• [The problem]
The answer must consist of every record below, transcribed exactly.

• [Recorded data]

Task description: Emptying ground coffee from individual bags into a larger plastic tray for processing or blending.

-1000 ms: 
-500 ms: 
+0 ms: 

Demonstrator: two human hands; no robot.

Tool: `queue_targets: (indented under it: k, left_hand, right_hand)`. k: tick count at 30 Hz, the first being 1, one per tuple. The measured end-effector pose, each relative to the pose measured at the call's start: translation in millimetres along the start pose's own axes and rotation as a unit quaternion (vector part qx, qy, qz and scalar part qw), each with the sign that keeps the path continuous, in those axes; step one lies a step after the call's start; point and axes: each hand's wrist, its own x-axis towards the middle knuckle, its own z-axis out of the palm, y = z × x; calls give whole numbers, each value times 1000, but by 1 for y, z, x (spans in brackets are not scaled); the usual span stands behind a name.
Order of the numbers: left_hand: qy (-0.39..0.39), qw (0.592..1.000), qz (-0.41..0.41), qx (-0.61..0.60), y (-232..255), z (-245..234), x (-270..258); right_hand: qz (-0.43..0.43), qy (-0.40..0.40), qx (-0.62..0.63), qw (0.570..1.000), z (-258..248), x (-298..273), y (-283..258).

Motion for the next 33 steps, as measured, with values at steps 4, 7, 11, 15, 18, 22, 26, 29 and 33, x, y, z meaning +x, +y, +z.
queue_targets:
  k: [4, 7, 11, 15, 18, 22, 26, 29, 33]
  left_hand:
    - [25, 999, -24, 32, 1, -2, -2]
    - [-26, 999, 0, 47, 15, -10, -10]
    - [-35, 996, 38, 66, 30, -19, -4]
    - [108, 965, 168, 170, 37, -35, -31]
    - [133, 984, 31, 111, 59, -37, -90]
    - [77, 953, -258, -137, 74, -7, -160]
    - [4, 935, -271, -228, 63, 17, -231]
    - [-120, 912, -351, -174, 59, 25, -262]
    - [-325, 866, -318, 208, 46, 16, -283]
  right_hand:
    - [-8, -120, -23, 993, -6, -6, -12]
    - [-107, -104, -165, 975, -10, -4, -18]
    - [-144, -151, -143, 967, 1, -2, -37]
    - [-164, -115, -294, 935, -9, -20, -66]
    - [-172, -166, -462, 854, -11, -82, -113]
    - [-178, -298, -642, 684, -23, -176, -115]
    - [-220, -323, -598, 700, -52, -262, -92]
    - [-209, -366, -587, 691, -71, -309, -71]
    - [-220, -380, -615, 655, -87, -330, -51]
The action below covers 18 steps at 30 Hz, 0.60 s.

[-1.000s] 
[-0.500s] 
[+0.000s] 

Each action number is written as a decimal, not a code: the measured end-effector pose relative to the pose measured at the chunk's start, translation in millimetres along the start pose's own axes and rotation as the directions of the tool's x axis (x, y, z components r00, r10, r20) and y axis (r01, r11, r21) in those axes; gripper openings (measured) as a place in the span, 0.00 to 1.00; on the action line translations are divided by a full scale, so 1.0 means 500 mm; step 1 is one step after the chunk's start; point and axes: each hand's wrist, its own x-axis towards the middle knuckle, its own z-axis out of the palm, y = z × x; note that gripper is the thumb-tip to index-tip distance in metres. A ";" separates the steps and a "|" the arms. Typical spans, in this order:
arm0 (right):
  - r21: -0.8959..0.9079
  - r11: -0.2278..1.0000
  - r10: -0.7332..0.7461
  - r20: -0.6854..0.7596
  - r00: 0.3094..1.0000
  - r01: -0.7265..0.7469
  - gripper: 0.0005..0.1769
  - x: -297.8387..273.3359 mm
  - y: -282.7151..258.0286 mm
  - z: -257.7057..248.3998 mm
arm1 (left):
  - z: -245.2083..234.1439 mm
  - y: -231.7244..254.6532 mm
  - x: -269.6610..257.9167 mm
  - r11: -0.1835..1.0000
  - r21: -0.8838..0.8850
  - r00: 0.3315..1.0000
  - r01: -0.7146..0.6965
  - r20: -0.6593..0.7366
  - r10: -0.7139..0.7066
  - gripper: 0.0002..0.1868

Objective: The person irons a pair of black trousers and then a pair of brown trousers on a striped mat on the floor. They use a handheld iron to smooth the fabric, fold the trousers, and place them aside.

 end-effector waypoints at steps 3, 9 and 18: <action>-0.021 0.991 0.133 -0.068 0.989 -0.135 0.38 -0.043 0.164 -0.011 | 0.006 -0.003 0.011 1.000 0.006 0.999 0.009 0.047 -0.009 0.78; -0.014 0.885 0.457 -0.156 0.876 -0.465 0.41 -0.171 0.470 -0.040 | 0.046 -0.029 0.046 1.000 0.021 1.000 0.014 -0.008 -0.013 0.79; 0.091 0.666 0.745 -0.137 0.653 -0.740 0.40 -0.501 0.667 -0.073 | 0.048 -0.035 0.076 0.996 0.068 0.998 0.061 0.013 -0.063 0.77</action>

• [Result of the task]
Task description: Emptying ground coffee from individual bags into a larger plastic tray for processing or blending.

-1000 ms: 
-500 ms: 
+0 ms: 

Demonstrator: two human hands; no robot.

Tool: `queue_targets: (indented under it: k, left_hand, right_hand)`. k: tick count at 30 Hz, the first being 1, one per tuple. The measured end-effector pose, each relative to the pose measured at the call's start: translation in millimetres along the start pose's own axes and rotation as a unit quaternion (vector part qx, qy, qz and scalar part qw), each with the sign that keeps the path continuous, in those axes; step one lies a step after the call's start; point and axes: each hand's wrist, its own x-axis towards the middle knuckle, its own z-axis out of the palm, y = z × x; calls give whole numbers, each value times 1000, but by 1 for y, z, x (spans in brackets are not scaled); the usual span stands behind a name.
Order of the numbers: left_hand: qy (-0.39..0.39), qw (0.592..1.000), qz (-0.41..0.41), qx (-0.61..0.60), y (-232..255), z (-245..234), x (-270..258); right_hand: qz (-0.43..0.43), qy (-0.40..0.40), qx (-0.62..0.63), qw (0.570..1.000), z (-258..248), x (-298..273), y (-283..258).

Motion for the next 33 steps, as measured, with values at steps 4, 7, 11, 15, 18, 22, 26, 29 and 33, x, y, z meaning +x, +y, +z.
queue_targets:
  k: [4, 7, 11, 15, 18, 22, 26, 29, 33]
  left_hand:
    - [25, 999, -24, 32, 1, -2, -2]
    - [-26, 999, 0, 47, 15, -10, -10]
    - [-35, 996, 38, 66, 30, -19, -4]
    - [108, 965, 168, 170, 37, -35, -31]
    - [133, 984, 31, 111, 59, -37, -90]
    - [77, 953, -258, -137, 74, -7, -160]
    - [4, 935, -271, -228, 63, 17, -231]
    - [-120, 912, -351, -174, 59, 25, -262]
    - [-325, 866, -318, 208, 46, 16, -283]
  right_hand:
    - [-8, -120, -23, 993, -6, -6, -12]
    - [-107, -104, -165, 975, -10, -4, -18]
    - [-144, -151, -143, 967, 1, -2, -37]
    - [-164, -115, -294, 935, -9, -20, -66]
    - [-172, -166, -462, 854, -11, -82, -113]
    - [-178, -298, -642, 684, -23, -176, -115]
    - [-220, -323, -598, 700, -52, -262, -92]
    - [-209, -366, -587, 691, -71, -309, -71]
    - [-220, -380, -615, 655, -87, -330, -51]
The action below covers 18 steps at 30 Hz, 0.60 s.

[-1.000s] 
[-0.500s] 
[+0.000s] 

Each action number is written as a decimal, not a code: the measured end-effector pose relative to the pose measured at the chunk's start, translation in millimetres along the start pose's own axes and rotation as the directions of the tool's x axis (x, y, z components r00, r10, r20) and y axis (r01, r11, r21) in those axes; gripper openings (measured) as a place in the span, 0.00 to 1.00; on the action line translations are divided by a full scale, so 1.0 means 500 mm; step 1 is one step after the chunk's start; point and axes: each hand's wrist, its own x-axis towards the middle knuckle, its own z-axis out of the palm, y = z × x; note that gripper is the thumb-tip to index-tip distance in metres. A ";" separates the steps and a "|" the arms. Typical spans, in this order:
arm0 (right):
  - r21: -0.8959..0.9079
  - r11: -0.2278..1.0000
  - r10: -0.7332..0.7461
  - r20: -0.6854..0.7596
  - r00: 0.3094..1.0000
  - r01: -0.7265..0.7469
  - gripper: 0.0005..0.1769
  - x: -297.8387..273.3359 mm
  - y: -282.7151..258.0286 mm
  - z: -257.7057..248.3998 mm
arm1 (left):
  - z: -245.2083..234.1439 mm
  - y: -231.7244..254.6532 mm
  - x: -269.6610..257.9167 mm
  - r11: -0.1835..1.0000
  - r21: -0.8838..0.8850
  - r00: 0.3315..1.0000
  - r01: -0.7146..0.6965
  - r20: -0.6593..0.7366
  - r10: -0.7139..0.7066
  - gripper: 0.0002..0.1868

Objective: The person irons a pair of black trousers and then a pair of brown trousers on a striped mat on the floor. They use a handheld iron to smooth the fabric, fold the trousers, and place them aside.

 end-effector waypoints at steps 3, 9 and 18: <action>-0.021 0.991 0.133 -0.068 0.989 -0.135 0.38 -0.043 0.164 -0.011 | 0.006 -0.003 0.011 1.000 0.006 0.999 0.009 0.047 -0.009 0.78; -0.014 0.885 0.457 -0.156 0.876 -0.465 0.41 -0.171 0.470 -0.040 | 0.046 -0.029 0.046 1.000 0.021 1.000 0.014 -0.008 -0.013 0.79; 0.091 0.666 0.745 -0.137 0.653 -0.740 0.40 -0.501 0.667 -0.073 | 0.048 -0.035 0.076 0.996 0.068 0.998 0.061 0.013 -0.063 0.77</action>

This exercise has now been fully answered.